Records contained in a dataset:
········

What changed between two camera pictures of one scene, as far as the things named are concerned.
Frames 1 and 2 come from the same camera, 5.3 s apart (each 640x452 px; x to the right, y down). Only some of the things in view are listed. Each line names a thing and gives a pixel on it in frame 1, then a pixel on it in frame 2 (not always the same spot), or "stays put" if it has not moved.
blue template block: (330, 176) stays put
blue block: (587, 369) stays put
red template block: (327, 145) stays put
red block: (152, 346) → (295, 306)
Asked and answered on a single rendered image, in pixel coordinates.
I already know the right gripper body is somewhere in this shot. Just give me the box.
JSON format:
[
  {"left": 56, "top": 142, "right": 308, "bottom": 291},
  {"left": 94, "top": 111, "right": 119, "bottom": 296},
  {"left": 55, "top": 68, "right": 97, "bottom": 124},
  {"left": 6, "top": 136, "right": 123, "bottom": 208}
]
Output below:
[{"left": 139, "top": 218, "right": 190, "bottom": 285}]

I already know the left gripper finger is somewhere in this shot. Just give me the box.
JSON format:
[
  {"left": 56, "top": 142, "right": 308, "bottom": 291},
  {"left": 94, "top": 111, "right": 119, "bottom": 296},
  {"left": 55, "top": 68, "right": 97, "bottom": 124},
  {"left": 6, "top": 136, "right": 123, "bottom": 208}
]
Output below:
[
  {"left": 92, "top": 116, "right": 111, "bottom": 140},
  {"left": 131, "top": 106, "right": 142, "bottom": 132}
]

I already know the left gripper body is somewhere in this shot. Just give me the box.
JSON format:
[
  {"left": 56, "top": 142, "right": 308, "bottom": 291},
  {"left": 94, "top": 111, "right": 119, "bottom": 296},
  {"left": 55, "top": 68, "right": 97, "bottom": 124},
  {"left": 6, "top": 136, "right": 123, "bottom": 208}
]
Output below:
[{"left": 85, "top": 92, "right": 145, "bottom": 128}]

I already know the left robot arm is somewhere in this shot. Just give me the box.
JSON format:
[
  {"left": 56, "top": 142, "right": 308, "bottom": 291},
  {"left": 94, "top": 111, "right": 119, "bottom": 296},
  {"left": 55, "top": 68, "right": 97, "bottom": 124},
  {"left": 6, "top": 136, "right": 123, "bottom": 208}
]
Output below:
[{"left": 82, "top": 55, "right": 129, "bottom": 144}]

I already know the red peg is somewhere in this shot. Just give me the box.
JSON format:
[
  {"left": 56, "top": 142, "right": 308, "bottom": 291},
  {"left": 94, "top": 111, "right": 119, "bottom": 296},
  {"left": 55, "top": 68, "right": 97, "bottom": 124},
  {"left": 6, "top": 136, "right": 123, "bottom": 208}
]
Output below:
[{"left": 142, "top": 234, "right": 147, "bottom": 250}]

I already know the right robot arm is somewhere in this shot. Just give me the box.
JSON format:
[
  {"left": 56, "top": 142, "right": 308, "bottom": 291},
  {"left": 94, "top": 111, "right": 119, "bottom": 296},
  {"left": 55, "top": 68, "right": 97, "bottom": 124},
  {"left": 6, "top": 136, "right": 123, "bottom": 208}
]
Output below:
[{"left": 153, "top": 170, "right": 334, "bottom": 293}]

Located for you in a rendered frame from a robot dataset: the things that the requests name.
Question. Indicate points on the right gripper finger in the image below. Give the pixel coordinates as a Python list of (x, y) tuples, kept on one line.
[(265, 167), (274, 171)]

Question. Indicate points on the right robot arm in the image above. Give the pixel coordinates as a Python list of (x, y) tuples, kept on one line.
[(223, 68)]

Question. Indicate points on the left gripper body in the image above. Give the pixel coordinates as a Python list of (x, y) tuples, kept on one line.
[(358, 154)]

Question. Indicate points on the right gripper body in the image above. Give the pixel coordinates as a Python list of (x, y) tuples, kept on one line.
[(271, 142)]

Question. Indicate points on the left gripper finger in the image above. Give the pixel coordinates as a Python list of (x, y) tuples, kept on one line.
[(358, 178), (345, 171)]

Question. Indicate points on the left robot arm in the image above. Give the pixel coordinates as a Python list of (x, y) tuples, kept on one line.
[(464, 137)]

········

### [Your assignment]
Wherever a line above contains the string "block", copy that line.

### [Response below]
blue template block: (330, 176) stays put
blue block: (587, 369) stays put
red template block: (327, 145) stays put
red block: (152, 346) → (295, 306)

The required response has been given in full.